Selama ini Kota Malang sangat terkenal dengan seni tari topeng. Topeng yang jamak dipakai terbuat dari kayu. Siswa-siswi SMPN 22 mencoba membuatnya dari bahan bambu dan jadilah topeng clumpring yang tak kalah eksotiknya.Topeng clumpring tersebut tadi mereka pamerkan saat Penilaian Adiwiyata Mandiri 2016 di SMP Negeri 22 Kota Malang, Rabu (19/10/2016).
Menurut Anny Yulistyowati, S.P.d., M.M selaku Kepala SMP Negeri 22 Kota Malang mengatakan bahwa selain untuk memanfaatkan “clumpring” bambu yang tidak bernilai menjadi kerajinan topeng khas Malang, juga untuk memperkenalkan dan mengedukasi siswa mengenai budaya asli Malang yaitu tari topeng. Dimana topeng clumpring karya siswa dipakai sebagai properti ekskul tari topeng di sekolah.
Bukan hanya topeng clumpring yang dipamerkan. Dalam kegiatan yang dipusatkan di aula SMP Negeri 22 Kota Malang iti juga dipameran hasil kerajinan siswa yang dibuat dari bahan bekas beserta dengan presentasi dalam bahasa Indonesia dan Bahasa Inggris.

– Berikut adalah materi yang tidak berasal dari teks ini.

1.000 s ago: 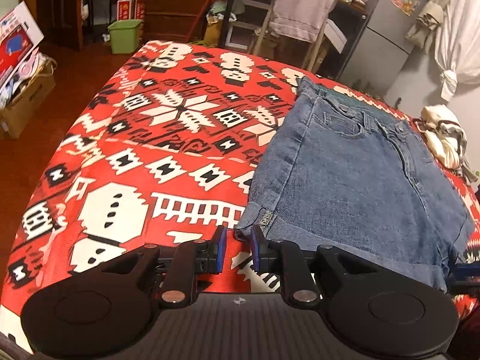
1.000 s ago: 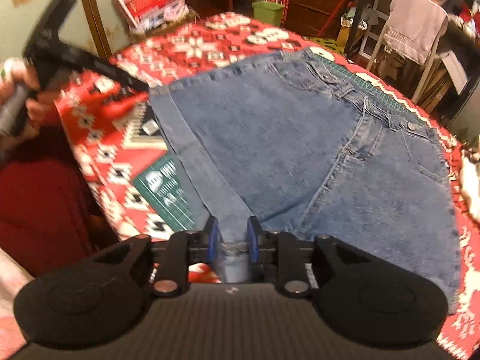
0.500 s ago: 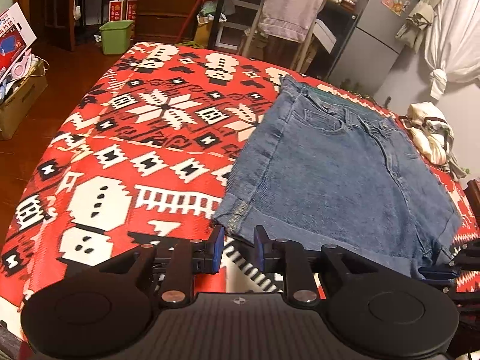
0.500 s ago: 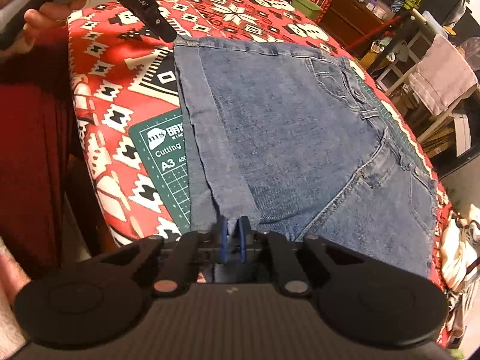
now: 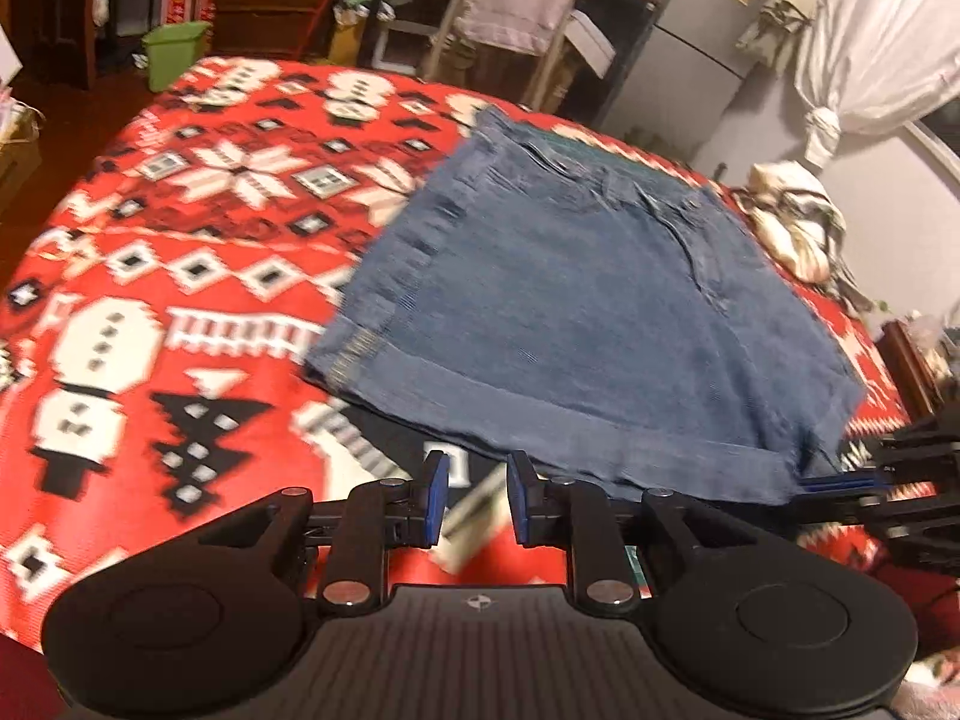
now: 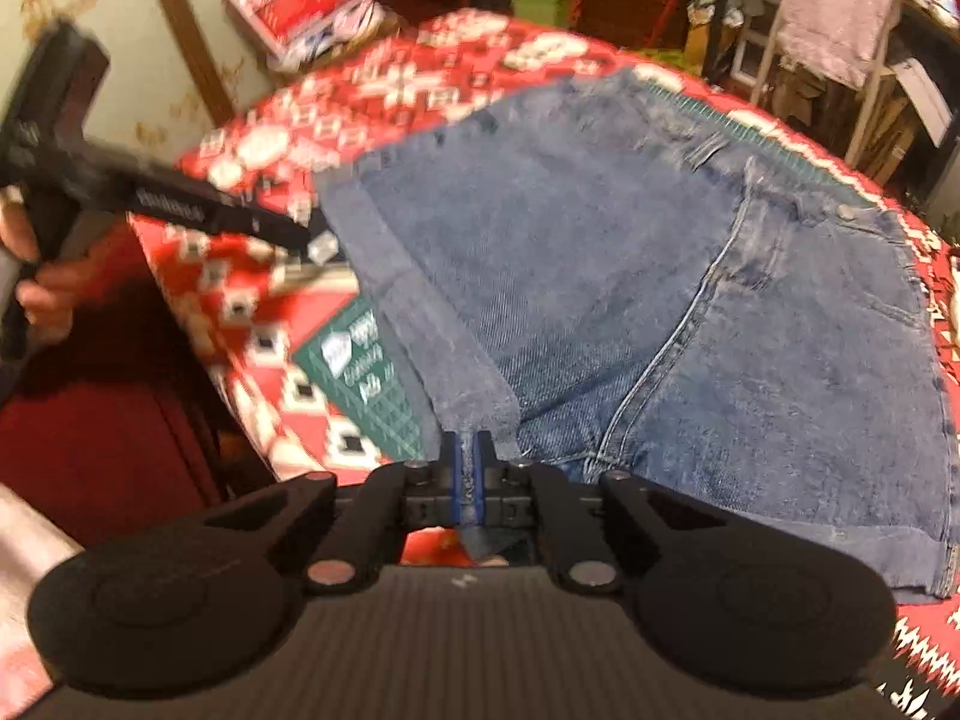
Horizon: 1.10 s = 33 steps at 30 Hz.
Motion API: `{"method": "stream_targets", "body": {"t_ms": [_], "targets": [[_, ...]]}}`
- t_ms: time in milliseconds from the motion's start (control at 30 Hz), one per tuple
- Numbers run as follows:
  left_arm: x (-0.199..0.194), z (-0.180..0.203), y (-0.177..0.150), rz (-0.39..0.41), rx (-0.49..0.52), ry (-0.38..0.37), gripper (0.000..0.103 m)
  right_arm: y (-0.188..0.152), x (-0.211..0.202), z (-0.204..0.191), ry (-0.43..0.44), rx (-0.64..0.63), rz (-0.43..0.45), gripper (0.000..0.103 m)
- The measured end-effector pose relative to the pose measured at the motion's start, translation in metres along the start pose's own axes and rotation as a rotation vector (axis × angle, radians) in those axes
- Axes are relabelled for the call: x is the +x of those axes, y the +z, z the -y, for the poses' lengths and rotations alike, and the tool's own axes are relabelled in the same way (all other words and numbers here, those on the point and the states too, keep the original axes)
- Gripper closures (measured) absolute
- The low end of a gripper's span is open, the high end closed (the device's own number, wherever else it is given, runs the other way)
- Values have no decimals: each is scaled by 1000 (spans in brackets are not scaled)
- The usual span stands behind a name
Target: Fold clothes
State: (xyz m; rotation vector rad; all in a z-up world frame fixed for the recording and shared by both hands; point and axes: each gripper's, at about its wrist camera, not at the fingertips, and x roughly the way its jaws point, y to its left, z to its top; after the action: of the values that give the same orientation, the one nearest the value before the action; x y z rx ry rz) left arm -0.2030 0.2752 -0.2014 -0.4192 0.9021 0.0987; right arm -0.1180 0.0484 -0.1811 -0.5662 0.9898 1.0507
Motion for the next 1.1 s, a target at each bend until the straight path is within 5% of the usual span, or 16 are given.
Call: {"method": "stream_targets", "body": {"t_ms": [467,867,1100], "targets": [[10,16,-7,-34,-14,-68,83,4,-10,5,106,75,31,100],[15,28,-3,-40,-12,-96,83,-13,5,1,140,43,-46,103],[20,53,2,-41,39,-123,83,-29,-38,30,84,218,110,97]]}}
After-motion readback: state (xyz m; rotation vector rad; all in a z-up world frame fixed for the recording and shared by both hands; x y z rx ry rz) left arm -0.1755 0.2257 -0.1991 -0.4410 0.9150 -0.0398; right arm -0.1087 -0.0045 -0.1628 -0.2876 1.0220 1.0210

“Kegiatan pengolahan limbah di sekolah, bukan semata untuk prakarya namun sebagai wujud edukasi bagi siswa, pihak sekolah dan masyarakat sekitar,” ungkap Anny.

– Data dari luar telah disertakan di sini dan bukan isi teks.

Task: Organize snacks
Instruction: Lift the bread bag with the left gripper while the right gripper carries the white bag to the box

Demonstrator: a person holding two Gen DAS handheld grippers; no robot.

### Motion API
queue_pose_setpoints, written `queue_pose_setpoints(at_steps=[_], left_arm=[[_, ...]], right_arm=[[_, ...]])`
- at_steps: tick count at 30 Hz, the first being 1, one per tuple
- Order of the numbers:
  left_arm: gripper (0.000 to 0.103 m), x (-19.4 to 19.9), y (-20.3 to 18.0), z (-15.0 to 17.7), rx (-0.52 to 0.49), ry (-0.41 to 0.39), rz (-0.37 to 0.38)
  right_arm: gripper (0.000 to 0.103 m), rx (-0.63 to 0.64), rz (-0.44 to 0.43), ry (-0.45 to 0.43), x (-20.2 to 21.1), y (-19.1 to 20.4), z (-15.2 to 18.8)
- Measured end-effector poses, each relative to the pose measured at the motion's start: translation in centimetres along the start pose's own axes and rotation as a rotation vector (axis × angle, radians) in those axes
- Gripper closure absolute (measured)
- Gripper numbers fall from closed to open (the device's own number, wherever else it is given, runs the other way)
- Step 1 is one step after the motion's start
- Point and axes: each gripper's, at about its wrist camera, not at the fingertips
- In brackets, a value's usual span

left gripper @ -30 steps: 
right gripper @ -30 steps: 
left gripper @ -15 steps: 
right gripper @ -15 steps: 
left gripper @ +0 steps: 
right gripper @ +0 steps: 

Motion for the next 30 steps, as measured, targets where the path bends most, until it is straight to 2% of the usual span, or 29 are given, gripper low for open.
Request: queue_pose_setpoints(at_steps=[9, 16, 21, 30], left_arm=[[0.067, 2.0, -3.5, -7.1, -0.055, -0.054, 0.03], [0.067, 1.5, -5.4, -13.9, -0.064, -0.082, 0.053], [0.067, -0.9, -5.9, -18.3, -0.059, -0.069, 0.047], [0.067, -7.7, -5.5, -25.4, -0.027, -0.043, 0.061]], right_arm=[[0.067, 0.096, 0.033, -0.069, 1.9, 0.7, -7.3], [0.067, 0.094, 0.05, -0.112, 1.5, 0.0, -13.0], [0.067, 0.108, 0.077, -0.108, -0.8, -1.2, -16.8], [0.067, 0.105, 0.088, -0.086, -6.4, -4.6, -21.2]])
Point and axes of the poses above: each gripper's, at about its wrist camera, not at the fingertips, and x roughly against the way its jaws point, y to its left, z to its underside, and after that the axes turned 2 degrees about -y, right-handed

Proses pengolahan limbah dan barang tak terpakai di SMP Negeri 22 Kota Malang sudah menjadi kegiatan intra yang dibudayakan bagi siswa, guru, walimurid, dan masyarakat hingga tataran RT yang dibuktikan dengan beberapa kegiatan berbasis lingkungan dan pengolahan limbah. Diantaranya pembuatan kascing, pembuatan biopori oleh setiap siswa di halaman rumahnya, penanaman 1000 pohon, sapu tanpa debu, zero tisu (ganti dengan sapu tangan), botolisasi air minum(siswa membawa botol air minum), pemanfaatan air limbah, pemanfaatan limbah kulit bambu menjadi topeng khas malangan, tempe biji nangka, ice cream kulit pisang, dan yang terbaru adalah tepung biji durian.
“Saya sangat senang dengan adanya kegiatan ini, karena bisa menambah ilmu sekaligus berkontribusi menjaga lingkungan. Karena selain pihak sekolah keluarga terutama bapak dan ibu sangat mendukung untuk melakukan kegiatan baik di sekolah atau rumah. Bahkan orangtua membantu saat saya membuat biopori di depan rumah,” tutur Yahuke Helena Hafsari salah seorang siswa kelas IX.
SMP Negeri 22 kota Malang berharap kerjasama dan pemberdayaan edukasi berbasis wisata ini dapat meluas hingga tingkat RW di sekitar sekolah. Sehingga cakupan dan proses keterlibatan sekolah dengan masyarakat bisa lebih luas.
Selain dengan masyarakat, sekolah juga telah memiliki beberapa mitra seperti “home industri” pengolahan nangka, Adam Azis pemilik budidaya cacing, juga Universitas Brawijaya sebagai consultan dalam proses edukasi lingkungan. Yang sangat membanggakan Kegiatan edukasi lingkungan di SMP Negeri 22 Kota Malang berhasil mengantarkan SMP Negeri 22 kota Malang menjadi peraih penghargaan GSF 2014 dan 2016 secara berturut-turut, sekolah kreatif dan produktif 2016, serta Adiwiyata 2015 dan 2016 yang sedang berlangsung.
Selain itu dukungan sarana dan prasarana dari pemerintah membantu memperlancar proses kegiatan pengolahan limbah dan barang tak terpakai berbasis edukasi.